I’d also like to mention my use case, as it’s not AI/ML and would significantly benefit from GIL removal.
I’m developing a desktop app with dozens of soft-realtime systems in a single process, and a GIL stall (when some native code holds the GIL for too long) can cause a stutter on multiple of the systems at once.
The app is Talon. It’s extremely user-scriptable with Python, with features like eye tracking, head tracking, speech recognition, noise recognition, audio processing, 60fps screen overlay, keyboard/mouse input taps, which all might make blocking calls into the Python layer.
If the GIL is held for, say, >100ms by a C extension - the user’s eye-tracking mouse cursor may freeze in place, an input tap could block physical keyboard/mouse usage until a Python callback can next be scheduled, and any overlay UI will drop frames. Stall and jitter over 16ms may be noticeable (e.g. I upstreamed a fix for CPython lock jitter on Windows). We also can’t run soft-realtime audio code directly in Python at all, even though Python is nominally fast enough for it, because taking a long-held lock (the GIL) can block the OS audio stack and cause it to drop audio frames.

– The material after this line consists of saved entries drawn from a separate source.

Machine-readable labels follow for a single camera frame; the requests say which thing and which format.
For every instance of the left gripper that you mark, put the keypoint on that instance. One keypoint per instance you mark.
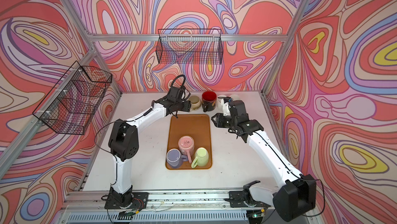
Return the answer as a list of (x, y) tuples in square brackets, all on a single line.
[(187, 105)]

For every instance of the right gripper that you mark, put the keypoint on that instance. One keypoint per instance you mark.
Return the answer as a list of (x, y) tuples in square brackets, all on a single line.
[(218, 119)]

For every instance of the beige speckled mug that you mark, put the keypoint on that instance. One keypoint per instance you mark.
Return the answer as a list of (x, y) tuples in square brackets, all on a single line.
[(195, 102)]

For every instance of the white mug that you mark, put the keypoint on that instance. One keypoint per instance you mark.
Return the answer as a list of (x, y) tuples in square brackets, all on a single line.
[(220, 101)]

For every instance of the brown wooden tray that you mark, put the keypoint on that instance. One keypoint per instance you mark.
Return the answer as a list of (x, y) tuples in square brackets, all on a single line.
[(190, 135)]

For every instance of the black patterned mug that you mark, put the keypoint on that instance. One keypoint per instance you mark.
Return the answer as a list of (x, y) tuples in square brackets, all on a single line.
[(209, 99)]

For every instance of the light green mug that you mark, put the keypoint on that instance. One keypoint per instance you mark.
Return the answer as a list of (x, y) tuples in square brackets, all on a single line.
[(201, 158)]

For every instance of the pink mug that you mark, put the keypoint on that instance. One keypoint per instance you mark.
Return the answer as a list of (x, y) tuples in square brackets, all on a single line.
[(186, 146)]

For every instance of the purple mug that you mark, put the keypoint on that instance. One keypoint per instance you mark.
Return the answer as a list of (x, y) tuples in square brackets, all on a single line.
[(175, 158)]

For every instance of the light blue mug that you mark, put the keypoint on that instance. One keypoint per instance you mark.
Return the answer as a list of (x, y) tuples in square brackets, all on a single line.
[(235, 97)]

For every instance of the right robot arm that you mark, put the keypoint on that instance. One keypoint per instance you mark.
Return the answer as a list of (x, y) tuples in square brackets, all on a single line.
[(295, 194)]

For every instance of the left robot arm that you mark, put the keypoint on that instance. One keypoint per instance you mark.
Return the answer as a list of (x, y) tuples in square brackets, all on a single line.
[(124, 143)]

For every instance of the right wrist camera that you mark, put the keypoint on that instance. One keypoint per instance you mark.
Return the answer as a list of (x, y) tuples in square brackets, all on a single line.
[(226, 106)]

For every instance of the black wire basket back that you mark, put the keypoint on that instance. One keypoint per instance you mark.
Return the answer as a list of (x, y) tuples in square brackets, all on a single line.
[(189, 46)]

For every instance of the black wire basket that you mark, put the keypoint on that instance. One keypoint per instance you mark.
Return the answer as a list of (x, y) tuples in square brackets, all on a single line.
[(75, 103), (189, 46)]

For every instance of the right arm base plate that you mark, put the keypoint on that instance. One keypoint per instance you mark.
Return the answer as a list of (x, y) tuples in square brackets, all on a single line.
[(242, 198)]

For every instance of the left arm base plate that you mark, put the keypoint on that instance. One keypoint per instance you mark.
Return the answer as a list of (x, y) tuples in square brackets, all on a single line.
[(134, 201)]

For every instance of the black wire basket left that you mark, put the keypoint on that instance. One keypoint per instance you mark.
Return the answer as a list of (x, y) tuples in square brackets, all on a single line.
[(75, 103)]

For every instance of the aluminium mounting rail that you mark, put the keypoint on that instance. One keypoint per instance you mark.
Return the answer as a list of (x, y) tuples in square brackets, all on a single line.
[(202, 199)]

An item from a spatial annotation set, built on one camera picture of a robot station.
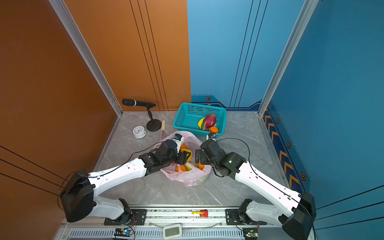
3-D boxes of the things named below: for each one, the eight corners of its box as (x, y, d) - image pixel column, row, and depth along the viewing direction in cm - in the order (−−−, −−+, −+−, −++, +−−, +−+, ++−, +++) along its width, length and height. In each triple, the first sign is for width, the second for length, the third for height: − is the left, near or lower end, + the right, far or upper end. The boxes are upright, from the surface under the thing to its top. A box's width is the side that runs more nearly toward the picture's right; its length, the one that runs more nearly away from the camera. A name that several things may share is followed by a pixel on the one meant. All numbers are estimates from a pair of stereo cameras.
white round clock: (133, 138, 107) (131, 134, 103) (136, 129, 112) (134, 125, 108) (145, 138, 107) (143, 134, 103) (147, 129, 112) (145, 125, 108)
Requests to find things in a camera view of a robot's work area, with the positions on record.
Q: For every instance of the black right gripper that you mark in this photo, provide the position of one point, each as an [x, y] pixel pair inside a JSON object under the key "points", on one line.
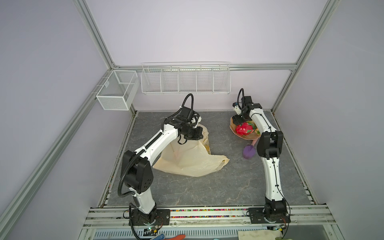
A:
{"points": [[236, 120]]}

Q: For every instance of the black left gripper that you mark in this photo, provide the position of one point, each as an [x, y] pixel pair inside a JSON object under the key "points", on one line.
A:
{"points": [[199, 135]]}

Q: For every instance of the cream plastic bag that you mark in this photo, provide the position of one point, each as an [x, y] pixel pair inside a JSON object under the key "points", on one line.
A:
{"points": [[193, 159]]}

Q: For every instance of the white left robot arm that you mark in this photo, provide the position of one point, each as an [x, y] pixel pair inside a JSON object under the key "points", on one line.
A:
{"points": [[136, 172]]}

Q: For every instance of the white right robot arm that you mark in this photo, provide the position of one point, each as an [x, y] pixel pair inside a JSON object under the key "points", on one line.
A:
{"points": [[269, 148]]}

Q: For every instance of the red dragon fruit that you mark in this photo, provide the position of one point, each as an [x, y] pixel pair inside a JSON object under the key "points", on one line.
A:
{"points": [[245, 128]]}

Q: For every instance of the pink wavy fruit plate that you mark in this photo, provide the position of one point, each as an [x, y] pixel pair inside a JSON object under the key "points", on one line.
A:
{"points": [[254, 136]]}

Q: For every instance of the pink purple spatula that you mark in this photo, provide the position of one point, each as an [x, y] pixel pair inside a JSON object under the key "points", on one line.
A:
{"points": [[250, 150]]}

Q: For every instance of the small white mesh basket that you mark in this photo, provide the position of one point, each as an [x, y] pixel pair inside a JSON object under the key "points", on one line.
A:
{"points": [[119, 90]]}

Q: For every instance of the red blue glove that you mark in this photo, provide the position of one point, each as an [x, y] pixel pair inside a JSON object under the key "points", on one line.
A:
{"points": [[162, 236]]}

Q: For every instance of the beige cloth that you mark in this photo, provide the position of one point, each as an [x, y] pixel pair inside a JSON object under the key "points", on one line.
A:
{"points": [[260, 235]]}

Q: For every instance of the long white wire basket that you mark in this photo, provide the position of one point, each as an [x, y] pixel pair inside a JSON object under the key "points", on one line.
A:
{"points": [[186, 77]]}

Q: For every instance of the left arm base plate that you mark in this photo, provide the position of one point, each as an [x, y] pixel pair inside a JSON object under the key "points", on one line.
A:
{"points": [[155, 217]]}

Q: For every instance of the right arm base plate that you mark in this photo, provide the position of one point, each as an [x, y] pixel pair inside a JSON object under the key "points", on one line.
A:
{"points": [[268, 215]]}

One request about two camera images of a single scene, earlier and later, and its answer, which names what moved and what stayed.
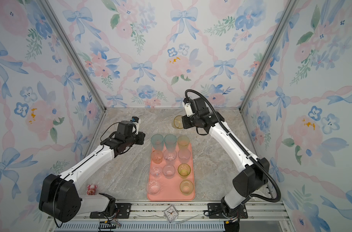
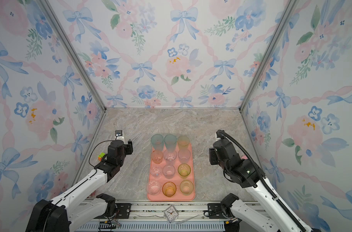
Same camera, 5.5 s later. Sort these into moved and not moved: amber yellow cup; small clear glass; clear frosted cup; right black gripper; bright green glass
Moved: amber yellow cup; right black gripper
Not moved: bright green glass; small clear glass; clear frosted cup
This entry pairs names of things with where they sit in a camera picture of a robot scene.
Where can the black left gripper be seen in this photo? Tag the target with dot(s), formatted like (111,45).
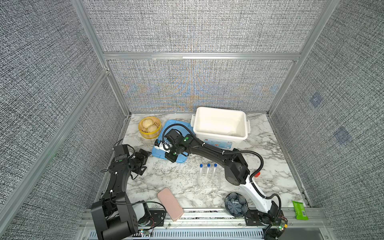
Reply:
(142,157)

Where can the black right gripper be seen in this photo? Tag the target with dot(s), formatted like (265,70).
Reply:
(171,158)

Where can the blue plastic box lid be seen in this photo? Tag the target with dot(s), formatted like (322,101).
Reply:
(158,150)

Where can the clear plastic test tube rack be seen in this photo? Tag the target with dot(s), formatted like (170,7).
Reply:
(210,185)

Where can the white plastic storage box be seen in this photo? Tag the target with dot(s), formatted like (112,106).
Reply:
(221,128)

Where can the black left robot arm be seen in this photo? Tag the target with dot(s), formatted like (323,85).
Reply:
(114,216)

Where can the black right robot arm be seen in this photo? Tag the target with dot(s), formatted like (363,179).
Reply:
(235,168)

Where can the front steamed bun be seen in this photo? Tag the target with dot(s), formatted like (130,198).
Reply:
(152,128)

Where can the steamed bun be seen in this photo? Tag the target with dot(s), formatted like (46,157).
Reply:
(146,123)
(152,128)

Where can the yellow bamboo steamer basket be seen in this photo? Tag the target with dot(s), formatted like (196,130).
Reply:
(144,132)

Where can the back steamed bun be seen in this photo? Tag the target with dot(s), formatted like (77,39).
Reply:
(146,123)

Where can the black flower-shaped dish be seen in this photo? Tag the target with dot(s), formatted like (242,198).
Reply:
(236,205)

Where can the green wipes packet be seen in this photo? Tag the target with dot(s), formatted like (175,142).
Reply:
(300,211)

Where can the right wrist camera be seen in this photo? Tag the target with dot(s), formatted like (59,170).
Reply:
(161,145)

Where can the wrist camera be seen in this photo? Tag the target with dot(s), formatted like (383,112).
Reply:
(121,152)
(161,145)

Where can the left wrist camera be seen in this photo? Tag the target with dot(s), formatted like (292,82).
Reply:
(121,152)

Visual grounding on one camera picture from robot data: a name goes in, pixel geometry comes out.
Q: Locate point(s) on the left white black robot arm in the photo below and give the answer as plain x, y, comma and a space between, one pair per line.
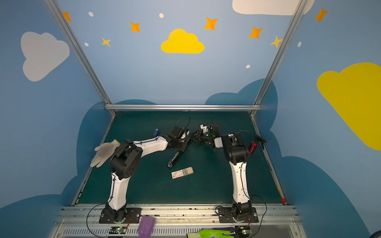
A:
124, 163

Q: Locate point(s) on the red spray bottle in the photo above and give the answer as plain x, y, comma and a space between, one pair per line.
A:
257, 141

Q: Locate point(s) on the black stapler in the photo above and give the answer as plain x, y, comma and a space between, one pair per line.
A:
174, 159

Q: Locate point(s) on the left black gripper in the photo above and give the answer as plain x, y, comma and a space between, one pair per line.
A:
184, 140

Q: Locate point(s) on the aluminium frame post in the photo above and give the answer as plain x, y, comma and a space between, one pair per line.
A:
289, 33
57, 13

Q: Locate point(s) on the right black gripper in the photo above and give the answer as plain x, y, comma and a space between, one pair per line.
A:
199, 136

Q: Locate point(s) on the green work glove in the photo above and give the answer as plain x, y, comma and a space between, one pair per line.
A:
211, 233

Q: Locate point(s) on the red white staple box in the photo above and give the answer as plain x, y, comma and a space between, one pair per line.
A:
182, 173

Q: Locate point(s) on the aluminium frame right post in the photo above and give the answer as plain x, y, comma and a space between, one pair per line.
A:
289, 33

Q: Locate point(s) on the white knit work glove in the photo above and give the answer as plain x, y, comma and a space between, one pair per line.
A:
103, 153

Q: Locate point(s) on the right green circuit board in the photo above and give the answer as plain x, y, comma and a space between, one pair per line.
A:
243, 230

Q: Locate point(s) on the left green circuit board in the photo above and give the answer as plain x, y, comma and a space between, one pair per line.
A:
118, 230

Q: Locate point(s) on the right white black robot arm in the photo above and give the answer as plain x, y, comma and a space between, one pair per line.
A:
236, 153

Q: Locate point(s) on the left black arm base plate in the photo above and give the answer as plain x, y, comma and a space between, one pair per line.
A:
132, 214

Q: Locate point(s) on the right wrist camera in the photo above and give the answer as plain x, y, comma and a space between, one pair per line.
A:
213, 131

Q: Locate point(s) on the aluminium frame left post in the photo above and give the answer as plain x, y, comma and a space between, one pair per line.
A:
57, 13

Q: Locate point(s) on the green circuit board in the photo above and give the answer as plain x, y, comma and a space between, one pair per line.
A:
118, 230
243, 230

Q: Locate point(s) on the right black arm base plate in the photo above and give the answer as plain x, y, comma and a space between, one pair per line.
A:
225, 215

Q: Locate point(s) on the aluminium front rail bed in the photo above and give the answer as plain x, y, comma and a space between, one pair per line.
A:
176, 221

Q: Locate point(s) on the aluminium frame rear crossbar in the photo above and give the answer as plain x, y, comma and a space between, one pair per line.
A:
143, 107

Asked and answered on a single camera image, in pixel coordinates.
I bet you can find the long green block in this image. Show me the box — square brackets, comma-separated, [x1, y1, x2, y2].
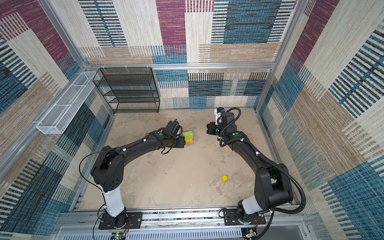
[183, 131, 193, 141]

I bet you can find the yellow cylinder block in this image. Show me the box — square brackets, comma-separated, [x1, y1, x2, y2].
[222, 175, 228, 183]

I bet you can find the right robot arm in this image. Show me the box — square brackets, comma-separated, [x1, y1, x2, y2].
[207, 122, 307, 223]

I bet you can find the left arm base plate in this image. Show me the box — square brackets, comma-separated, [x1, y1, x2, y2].
[98, 212, 143, 230]

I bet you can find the white mesh wall basket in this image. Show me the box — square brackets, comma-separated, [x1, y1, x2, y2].
[37, 72, 96, 135]

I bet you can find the aluminium front rail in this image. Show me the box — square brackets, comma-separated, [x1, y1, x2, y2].
[50, 207, 317, 240]

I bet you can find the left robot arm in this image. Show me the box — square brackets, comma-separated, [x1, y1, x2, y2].
[91, 131, 186, 230]

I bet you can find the black mesh wire shelf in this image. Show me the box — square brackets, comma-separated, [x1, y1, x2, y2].
[93, 67, 161, 114]

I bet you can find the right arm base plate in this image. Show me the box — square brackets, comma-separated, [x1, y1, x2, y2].
[218, 208, 266, 226]

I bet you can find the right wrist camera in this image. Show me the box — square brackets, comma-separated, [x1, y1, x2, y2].
[214, 107, 242, 133]

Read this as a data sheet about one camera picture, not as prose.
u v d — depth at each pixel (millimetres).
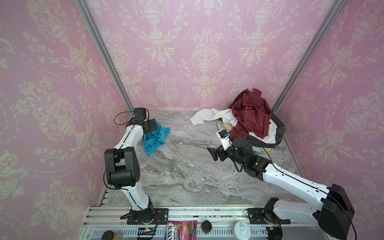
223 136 648
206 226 628
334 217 381
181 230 682
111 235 620
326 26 744
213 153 674
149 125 856
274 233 722
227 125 1030
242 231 665
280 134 975
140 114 742
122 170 490
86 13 714
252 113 980
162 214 744
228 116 1080
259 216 727
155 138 994
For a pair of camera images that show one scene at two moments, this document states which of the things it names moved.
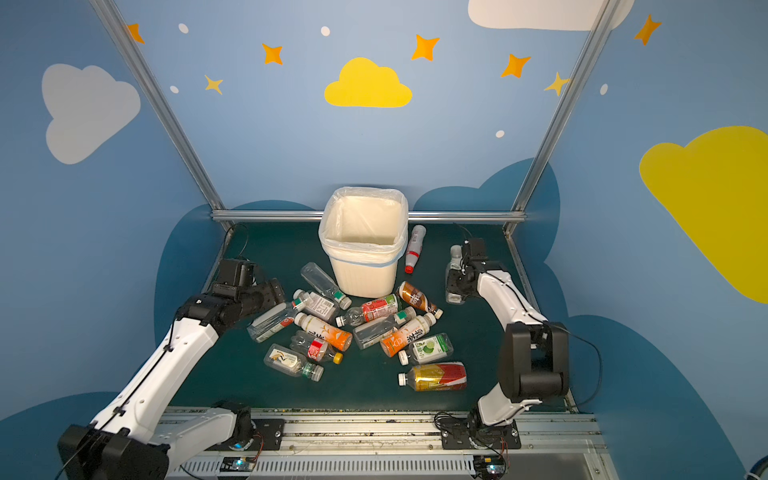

I’ve been manually working around issues by playing whack a mole with the most egregious GIL stalls, but it’s still a problem in edge cases, and on more heavily-loaded user systems or weaker CPUs.
Solutions like multiprocessing are a bad fit here, as a given user will have hundreds of custom scripts running. We can’t give each user script their own process, because that would use far too many resources. There’s no easy place to implicitly split the workload. The closest solution I have in mind (besides nogil) would be to provide a WebWorker-like API where you can ask for specific functions to run in another process or in a subinterpreter with a separate GIL, but the ergonomics of that would be weird and I’d rather avoid it if possible.